= Activity =
Check every line below, and copy those that include "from".

[Dataset excerpts]
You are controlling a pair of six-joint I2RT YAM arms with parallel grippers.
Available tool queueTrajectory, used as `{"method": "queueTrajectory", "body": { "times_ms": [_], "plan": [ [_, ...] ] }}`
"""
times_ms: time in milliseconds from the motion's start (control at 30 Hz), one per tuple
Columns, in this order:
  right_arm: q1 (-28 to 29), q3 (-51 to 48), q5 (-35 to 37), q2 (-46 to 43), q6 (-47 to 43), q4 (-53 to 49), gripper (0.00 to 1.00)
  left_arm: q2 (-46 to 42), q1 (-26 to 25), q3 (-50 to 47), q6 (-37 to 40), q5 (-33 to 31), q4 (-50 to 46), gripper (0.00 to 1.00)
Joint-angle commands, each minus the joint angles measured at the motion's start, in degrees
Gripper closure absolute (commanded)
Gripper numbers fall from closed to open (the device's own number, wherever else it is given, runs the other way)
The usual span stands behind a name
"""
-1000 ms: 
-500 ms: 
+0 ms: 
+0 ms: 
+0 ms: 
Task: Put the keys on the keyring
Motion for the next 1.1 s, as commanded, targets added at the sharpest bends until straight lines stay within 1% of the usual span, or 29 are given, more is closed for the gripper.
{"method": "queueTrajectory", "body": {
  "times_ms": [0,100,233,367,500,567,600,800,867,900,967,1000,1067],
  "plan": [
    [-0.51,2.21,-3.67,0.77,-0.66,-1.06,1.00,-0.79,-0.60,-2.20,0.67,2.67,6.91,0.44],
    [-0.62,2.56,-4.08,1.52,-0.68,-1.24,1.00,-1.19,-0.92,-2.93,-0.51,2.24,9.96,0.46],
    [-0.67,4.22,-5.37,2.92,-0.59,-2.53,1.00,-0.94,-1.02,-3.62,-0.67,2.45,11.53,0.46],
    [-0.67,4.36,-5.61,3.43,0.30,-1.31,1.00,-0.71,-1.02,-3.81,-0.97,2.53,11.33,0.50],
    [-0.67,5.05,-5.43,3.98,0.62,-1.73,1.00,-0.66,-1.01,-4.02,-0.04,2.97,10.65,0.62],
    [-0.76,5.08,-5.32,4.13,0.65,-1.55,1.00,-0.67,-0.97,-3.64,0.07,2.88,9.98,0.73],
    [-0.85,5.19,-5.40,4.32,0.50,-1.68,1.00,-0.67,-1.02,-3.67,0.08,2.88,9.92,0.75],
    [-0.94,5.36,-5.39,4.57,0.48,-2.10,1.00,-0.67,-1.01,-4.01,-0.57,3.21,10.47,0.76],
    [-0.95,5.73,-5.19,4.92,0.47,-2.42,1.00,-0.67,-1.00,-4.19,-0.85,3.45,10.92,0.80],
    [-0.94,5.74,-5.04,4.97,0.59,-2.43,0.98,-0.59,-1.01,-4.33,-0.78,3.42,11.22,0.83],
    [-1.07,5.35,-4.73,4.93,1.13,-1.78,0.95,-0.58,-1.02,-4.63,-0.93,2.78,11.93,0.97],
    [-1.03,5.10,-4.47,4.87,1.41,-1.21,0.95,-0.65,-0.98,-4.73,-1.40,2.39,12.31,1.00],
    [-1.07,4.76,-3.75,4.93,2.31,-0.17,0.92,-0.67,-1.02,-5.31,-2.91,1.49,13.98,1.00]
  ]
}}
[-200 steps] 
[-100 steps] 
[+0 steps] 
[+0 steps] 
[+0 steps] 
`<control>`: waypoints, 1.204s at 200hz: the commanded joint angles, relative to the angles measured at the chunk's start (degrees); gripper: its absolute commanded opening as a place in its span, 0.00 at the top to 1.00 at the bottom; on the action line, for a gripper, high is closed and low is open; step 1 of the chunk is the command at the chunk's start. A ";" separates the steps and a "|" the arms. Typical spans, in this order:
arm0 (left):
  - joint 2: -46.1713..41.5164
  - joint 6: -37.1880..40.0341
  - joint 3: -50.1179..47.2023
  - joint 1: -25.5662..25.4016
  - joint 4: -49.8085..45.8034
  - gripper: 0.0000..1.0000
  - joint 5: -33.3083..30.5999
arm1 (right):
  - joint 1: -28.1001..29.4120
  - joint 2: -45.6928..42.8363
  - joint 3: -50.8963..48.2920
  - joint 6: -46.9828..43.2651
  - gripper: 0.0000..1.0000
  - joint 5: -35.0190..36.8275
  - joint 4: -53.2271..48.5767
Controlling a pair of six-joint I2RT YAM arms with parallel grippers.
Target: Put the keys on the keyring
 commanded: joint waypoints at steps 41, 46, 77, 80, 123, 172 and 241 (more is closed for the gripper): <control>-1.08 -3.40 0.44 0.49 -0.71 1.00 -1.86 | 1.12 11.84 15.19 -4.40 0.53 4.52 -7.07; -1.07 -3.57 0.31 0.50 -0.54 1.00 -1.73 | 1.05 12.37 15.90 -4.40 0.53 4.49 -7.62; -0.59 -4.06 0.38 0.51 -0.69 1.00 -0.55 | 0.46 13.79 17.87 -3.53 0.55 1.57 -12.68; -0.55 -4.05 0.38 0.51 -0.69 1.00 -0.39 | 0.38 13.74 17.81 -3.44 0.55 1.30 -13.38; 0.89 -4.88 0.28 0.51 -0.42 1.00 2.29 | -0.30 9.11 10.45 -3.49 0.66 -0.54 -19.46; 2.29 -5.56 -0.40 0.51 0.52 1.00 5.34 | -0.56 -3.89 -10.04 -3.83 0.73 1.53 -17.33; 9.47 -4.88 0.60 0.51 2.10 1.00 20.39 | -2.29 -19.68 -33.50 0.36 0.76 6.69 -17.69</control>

= Solution to this exercise =
times_ms: time in milliseconds from the motion's start (control at 30 Hz), one per tuple
Gripper numbers fall from closed to open (the device's own number, wherever else it is given, runs the other way)

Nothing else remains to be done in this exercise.